The facts here are of course quite different. United's offer of lifetime benefits was not at all off-the-cuff or a figure of speech. Nor is a lifetime benefit exaggerated or unreasonable for a customer who has flown a million miles on one airline. Based on the facts here, a jury could find that a customer—even one conscious of the reservation of rights in the more general MileagePlus program—could reasonably conclude that United's offer of lifetime benefits to its best and most loyal customers was actually intended to provide them with lifetime benefits.

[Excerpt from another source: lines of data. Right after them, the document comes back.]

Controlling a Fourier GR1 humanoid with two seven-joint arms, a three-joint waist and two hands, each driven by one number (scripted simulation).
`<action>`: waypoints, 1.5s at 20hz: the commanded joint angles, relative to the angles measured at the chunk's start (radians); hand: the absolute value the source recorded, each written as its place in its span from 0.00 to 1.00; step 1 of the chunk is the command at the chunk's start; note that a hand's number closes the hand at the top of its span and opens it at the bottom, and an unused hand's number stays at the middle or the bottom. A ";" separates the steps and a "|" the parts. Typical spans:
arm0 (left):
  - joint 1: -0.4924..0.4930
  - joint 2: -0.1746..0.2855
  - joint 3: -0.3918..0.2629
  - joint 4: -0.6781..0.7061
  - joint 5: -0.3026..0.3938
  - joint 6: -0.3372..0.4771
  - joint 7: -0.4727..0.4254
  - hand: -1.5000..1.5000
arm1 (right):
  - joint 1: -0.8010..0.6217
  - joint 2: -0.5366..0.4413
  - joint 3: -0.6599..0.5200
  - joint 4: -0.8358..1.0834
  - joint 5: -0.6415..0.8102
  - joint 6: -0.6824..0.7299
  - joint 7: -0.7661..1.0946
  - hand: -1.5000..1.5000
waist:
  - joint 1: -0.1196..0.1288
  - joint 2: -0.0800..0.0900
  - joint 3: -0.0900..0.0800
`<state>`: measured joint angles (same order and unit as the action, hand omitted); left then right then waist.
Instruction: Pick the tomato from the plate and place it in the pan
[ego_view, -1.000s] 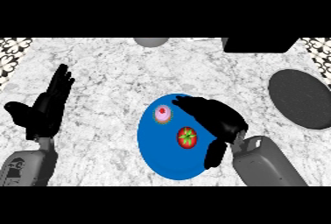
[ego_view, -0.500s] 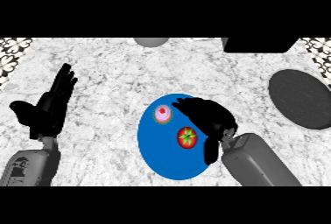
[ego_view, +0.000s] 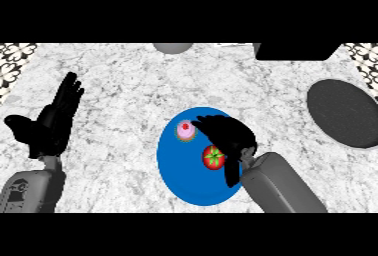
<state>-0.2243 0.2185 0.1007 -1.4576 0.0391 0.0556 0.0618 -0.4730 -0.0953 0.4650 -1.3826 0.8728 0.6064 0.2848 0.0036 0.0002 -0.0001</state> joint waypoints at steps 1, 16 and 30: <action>-0.005 -0.046 -0.042 -0.061 -0.038 0.043 0.056 0.50 | -0.015 0.002 -0.018 0.050 0.046 0.013 -0.018 0.00 | -0.001 -0.001 0.000; 0.044 -0.067 -0.029 -0.064 -0.044 0.017 0.005 0.50 | 0.022 0.049 0.066 0.225 0.157 -0.119 -0.247 1.00 | 0.002 0.000 0.000; -0.056 -0.021 0.027 0.009 -0.042 0.018 0.042 0.50 | 0.100 0.094 -0.200 0.150 0.096 -0.291 0.292 1.00 | -0.015 -0.002 0.000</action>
<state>-0.2574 0.1877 0.1154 -1.4553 -0.0005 0.0623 0.0866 -0.4013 -0.0142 0.3412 -1.2293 0.9943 0.4077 0.3803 -0.0054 -0.0067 -0.0012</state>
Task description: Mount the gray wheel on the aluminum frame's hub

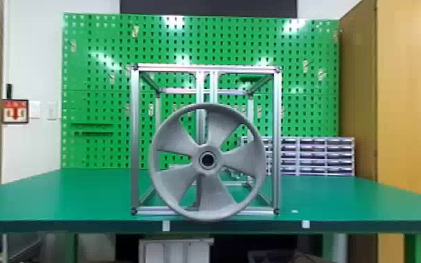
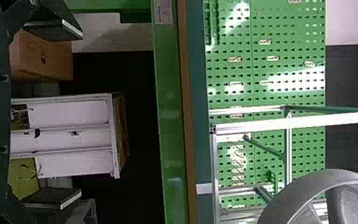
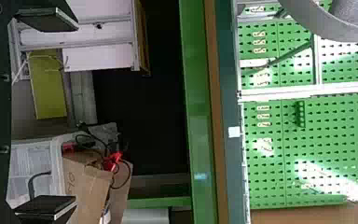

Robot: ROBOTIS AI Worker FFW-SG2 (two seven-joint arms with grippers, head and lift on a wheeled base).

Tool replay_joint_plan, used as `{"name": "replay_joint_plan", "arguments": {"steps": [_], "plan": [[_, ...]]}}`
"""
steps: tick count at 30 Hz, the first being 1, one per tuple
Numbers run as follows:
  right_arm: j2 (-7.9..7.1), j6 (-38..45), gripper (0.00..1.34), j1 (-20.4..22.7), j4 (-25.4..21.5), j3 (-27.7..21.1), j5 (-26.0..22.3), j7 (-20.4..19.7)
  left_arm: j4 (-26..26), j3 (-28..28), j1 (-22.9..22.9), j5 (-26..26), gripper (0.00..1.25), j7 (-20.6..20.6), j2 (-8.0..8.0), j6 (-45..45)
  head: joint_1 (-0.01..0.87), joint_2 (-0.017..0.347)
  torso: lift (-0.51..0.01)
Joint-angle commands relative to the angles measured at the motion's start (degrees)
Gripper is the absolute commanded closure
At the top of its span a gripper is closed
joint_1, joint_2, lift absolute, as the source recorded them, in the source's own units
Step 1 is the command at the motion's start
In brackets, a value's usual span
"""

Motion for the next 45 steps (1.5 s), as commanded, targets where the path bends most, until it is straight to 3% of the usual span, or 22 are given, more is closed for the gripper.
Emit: {"name": "replay_joint_plan", "arguments": {"steps": [1, 45], "plan": [[-0.04, 0.1, 0.00, 0.0, 0.3, 0.2, -0.1, 0.2, 0.1, 0.1, 0.0, 0.0, 0.11, -0.2, 0.00, 0.0, -0.005, 0.006, -0.499], [-0.30, 1.6, 0.00, 0.1, 0.7, 0.0, -1.8, 0.9, 0.7, 0.0, 0.0, 0.5, 0.11, -0.7, -0.26, 0.1, -0.005, 0.006, -0.499]]}}
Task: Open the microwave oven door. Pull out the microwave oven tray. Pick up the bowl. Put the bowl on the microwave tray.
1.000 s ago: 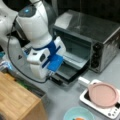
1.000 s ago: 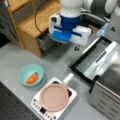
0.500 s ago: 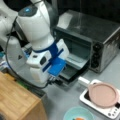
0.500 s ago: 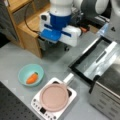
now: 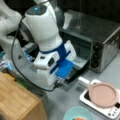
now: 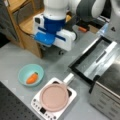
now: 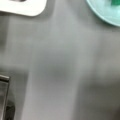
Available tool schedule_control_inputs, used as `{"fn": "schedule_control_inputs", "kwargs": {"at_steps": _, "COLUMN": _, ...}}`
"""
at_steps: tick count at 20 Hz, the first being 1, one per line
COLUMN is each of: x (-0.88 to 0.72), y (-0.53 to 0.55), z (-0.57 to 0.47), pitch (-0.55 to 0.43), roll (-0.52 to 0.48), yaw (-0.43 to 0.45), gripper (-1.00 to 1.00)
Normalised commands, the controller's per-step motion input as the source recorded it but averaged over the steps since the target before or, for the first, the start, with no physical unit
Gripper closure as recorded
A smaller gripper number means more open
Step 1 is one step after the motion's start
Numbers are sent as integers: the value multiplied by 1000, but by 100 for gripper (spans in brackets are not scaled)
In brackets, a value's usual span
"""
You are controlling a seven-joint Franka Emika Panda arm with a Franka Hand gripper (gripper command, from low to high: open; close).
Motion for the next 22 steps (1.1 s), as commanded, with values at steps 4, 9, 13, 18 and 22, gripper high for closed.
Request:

In most businesses, consumers victimized by the shabby tactics United has embraced can turn to their states' consumer protection statutes. Airlines are different. The Airline Deregulation Act of 1978 preempts claims under state consumer protection laws. Morales v. Trans World Airlines, Inc., 504 U.S. 374, 112 S.Ct. 2031, 119 L.Ed.2d 157 (1992). Part of the balance struck by that Act, though, is that it allows customers to sue airlines for breach of contracts, to enforce commitments that airlines have undertaken voluntarily. American Airlines, Inc. v. Wolens, 513 U.S. 219, 230–33, 115 S.Ct. 817, 130 L.Ed.2d 715 (1995). That's what we should do here. But if courts are not willing to hold airlines to the commitments they make, then loyal customers like Lagen must either make enough noise to get the attention of United's management (perhaps CEO Jeff Smisek or General Counsel Brett Hart) or turn to the United States Department of Transportation for relief.
United could have defended this lawsuit honorably. It could have tried to show that it has in fact fulfilled its promise to plaintiff and other Million Mile Flyers. For now, however, we should reject the defense that the promise was meaningless. We should reverse summary judgment in favor of United and allow plaintiff to pursue his claims in the district court.